WILMINGTON THE STREET 1. 5208 (west side) TQ 5404 44/172 30.8.66 Wilmington Priory

I

  1. The property of the Sussex Archaeological Trust. This priory was an offshoot of the Benedictine Abbey of Grestain in Normandy which was founded about 1200 as a sort of grange or manorhouse for the supervision of the Abbey's English estates. It was suppressed with all the alien houses in 1414. The present L-shaped house is a principally C14 building incorporating some C13 work, the whole altered and adapted in the C18. Two storeys. Five windows. Faced with flints and stone rubble with red brick window dressings, the south wing cemented with an angle buttress. Hipped tiled roof. Sash windows with glazing bars intact.
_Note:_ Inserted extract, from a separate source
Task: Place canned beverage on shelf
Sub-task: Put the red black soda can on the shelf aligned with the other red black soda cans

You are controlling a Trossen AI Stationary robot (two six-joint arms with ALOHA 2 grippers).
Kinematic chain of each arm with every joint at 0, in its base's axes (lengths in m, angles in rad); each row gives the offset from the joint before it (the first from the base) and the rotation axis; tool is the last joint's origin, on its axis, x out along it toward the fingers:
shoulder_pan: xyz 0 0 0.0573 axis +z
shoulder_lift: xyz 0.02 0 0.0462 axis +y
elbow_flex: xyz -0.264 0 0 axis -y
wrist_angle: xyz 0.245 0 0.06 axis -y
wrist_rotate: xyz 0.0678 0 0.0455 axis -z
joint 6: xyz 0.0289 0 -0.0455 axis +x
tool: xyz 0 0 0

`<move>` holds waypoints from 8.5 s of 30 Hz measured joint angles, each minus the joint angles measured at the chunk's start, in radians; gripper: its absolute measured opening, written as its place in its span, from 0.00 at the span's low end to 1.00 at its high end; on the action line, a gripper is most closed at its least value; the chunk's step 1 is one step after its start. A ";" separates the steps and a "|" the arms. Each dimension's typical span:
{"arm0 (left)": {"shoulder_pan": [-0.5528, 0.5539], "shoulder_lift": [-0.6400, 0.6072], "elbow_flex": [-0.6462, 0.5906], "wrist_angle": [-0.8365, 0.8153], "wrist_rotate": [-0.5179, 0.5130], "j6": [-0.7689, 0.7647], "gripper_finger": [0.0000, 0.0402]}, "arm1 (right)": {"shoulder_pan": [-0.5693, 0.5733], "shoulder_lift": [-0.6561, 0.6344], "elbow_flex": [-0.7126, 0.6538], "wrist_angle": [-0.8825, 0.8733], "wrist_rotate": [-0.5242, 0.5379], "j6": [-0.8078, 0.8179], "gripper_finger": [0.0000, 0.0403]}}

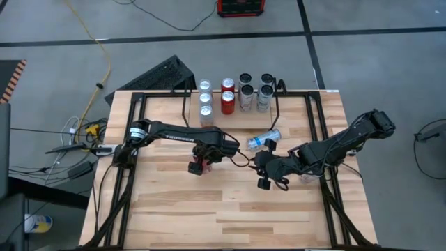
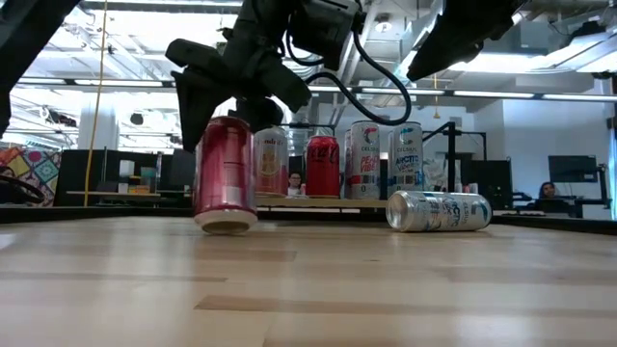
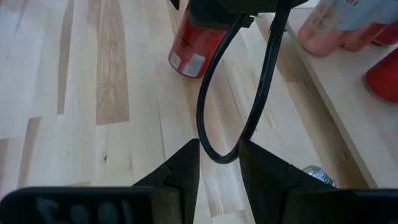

Doorway with flat hood on brackets. The west end of the ground floor was the porch. This has C14 stone quadripartite vaulting and a C13 stone pointed north doorway. To the south-west of the house are the ruins of the C14 Upper Hall of ashlar, flints and some brick consisting of 2 octagonal turrets with a wall between having a large window of 3 tiers of 3 lights with stone mullions and transoms. To the north of the house are further ruins, beneath which is a C14 vaulted undercroft. AM.